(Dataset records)
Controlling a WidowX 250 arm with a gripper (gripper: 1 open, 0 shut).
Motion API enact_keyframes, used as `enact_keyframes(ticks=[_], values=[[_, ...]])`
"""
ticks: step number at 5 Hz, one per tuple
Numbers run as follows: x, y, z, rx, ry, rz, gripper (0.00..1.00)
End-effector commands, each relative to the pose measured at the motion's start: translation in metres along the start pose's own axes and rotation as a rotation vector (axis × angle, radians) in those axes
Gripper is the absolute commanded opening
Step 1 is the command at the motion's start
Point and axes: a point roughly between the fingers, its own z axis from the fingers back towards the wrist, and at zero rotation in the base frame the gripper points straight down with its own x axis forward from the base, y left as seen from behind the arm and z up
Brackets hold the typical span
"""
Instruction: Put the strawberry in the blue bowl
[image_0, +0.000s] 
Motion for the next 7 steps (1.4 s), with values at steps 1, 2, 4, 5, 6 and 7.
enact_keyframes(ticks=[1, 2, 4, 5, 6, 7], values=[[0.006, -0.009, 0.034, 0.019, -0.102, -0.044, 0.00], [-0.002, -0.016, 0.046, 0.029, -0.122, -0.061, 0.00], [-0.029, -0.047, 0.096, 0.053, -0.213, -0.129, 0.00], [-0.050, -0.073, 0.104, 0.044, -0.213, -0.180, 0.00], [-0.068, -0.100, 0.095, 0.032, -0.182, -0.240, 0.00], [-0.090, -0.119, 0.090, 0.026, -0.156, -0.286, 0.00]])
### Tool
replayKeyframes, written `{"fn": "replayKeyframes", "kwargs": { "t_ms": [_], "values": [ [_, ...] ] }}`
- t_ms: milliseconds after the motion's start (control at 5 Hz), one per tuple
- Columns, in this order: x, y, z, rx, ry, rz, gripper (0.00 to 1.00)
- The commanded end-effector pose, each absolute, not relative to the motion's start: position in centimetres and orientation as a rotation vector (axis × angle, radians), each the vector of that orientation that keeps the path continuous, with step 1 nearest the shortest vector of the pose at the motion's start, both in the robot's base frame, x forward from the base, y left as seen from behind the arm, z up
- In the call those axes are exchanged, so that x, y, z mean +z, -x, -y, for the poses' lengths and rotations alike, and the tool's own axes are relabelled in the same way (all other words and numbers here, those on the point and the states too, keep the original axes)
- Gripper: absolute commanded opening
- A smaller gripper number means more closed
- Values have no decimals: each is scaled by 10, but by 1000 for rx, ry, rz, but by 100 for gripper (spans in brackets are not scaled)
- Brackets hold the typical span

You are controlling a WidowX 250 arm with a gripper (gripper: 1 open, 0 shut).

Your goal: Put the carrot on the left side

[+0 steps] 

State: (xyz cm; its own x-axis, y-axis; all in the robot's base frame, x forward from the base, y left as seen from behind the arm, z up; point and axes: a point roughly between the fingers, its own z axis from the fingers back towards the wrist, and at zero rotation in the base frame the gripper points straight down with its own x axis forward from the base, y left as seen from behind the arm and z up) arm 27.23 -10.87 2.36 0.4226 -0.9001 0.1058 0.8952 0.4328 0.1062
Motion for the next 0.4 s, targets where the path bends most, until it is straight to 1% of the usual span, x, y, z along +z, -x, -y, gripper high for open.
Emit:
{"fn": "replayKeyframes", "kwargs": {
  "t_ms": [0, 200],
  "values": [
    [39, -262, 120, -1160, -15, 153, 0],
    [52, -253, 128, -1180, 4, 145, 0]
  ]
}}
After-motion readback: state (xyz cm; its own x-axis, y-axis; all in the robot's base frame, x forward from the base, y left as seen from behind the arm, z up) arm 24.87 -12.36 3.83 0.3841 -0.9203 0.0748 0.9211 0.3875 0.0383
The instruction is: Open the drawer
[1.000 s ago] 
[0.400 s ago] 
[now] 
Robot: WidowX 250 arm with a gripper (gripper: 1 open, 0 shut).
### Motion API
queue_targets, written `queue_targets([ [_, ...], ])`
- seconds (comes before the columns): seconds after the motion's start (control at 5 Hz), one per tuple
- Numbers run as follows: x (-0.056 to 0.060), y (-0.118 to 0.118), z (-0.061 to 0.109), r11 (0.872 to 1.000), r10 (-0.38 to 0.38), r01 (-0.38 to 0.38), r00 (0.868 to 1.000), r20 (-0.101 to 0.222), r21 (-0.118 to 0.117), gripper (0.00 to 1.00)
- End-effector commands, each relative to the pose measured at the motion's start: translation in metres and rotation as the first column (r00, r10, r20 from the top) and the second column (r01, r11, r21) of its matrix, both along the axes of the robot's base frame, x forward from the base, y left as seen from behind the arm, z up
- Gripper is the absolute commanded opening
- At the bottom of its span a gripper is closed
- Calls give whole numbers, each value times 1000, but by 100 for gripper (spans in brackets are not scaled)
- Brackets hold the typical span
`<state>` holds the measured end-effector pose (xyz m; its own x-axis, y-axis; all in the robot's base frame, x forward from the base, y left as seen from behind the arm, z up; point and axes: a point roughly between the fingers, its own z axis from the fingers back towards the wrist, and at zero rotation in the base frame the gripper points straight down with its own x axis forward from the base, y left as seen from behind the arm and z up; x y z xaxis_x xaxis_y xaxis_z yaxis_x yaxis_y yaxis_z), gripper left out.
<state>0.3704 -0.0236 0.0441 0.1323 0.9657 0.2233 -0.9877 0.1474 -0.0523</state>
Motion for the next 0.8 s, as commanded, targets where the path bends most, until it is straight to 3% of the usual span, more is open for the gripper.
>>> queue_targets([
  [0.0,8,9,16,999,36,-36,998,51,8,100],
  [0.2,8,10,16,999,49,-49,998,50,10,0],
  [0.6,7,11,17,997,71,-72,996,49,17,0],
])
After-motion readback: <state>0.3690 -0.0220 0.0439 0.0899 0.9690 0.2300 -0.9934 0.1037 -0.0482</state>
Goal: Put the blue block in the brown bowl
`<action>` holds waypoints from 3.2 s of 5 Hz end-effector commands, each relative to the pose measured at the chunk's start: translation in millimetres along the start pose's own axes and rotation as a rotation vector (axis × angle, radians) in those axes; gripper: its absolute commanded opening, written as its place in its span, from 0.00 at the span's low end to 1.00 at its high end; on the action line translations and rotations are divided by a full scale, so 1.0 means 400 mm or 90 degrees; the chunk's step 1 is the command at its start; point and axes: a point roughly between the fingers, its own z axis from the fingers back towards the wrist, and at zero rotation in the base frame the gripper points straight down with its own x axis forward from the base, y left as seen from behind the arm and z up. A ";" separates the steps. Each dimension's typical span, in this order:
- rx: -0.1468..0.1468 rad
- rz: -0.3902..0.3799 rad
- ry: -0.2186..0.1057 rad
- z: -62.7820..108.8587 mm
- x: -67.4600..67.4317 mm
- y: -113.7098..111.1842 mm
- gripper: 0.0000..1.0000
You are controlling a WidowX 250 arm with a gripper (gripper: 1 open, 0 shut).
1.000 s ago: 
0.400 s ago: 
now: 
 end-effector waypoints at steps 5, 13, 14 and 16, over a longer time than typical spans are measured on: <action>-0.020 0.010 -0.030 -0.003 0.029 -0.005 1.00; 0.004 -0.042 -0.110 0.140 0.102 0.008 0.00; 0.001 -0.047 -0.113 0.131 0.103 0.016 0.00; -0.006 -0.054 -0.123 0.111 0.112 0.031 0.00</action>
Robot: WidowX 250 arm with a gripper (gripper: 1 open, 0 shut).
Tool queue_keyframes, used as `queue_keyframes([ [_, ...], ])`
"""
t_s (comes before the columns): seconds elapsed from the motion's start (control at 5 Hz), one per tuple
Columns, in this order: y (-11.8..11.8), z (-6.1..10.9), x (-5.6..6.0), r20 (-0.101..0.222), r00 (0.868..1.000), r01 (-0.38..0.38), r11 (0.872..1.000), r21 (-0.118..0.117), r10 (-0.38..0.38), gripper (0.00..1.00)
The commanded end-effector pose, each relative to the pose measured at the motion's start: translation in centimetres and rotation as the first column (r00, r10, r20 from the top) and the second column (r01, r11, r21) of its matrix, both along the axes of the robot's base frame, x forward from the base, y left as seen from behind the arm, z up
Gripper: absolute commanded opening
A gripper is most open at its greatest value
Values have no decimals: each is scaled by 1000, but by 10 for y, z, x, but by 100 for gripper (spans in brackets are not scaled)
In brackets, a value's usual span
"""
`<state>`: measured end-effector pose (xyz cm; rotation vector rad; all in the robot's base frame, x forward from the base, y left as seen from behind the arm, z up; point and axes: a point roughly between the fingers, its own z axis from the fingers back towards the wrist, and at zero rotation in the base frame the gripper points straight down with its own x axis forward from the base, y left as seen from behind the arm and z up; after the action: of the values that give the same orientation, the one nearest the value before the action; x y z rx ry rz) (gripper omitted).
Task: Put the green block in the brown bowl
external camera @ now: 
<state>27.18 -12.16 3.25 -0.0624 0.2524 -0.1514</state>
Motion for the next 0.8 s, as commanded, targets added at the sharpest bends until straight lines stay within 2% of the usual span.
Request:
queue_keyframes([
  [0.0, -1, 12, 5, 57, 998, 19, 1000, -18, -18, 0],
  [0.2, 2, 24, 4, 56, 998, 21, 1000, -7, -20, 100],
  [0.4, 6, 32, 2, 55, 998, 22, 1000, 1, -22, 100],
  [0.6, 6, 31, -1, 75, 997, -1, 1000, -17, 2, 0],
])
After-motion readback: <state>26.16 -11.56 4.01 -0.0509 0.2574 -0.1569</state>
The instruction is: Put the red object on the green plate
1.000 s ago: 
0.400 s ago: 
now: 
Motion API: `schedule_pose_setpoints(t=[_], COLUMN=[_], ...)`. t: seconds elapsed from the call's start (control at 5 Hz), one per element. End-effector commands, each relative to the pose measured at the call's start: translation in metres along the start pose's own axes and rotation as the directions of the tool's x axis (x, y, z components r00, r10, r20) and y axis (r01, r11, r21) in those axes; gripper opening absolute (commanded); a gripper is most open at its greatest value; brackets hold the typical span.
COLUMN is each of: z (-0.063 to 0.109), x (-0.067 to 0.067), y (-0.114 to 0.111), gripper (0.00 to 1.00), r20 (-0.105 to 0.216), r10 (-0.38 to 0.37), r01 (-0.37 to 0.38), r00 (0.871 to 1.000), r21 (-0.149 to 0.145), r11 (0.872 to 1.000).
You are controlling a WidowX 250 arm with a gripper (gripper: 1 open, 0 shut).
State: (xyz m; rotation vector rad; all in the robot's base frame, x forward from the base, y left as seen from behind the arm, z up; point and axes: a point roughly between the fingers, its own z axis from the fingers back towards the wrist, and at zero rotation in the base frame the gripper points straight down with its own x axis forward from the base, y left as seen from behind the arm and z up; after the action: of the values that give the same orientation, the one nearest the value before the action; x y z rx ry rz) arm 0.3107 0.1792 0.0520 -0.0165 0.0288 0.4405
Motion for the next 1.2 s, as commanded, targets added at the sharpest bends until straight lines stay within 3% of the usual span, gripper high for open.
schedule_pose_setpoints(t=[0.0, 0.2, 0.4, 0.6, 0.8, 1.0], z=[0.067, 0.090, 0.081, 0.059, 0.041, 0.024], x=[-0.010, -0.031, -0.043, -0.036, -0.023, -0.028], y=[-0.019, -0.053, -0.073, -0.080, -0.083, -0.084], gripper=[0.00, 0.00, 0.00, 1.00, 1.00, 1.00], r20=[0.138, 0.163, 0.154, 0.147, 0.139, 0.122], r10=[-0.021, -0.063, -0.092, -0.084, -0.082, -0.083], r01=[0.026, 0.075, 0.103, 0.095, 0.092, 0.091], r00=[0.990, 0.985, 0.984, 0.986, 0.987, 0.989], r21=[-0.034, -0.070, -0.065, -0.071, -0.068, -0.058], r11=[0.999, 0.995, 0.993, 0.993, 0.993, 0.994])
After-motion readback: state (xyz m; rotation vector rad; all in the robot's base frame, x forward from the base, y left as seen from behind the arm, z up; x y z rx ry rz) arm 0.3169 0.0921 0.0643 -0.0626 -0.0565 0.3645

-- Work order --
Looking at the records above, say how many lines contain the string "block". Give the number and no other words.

-- Exercise answer --
2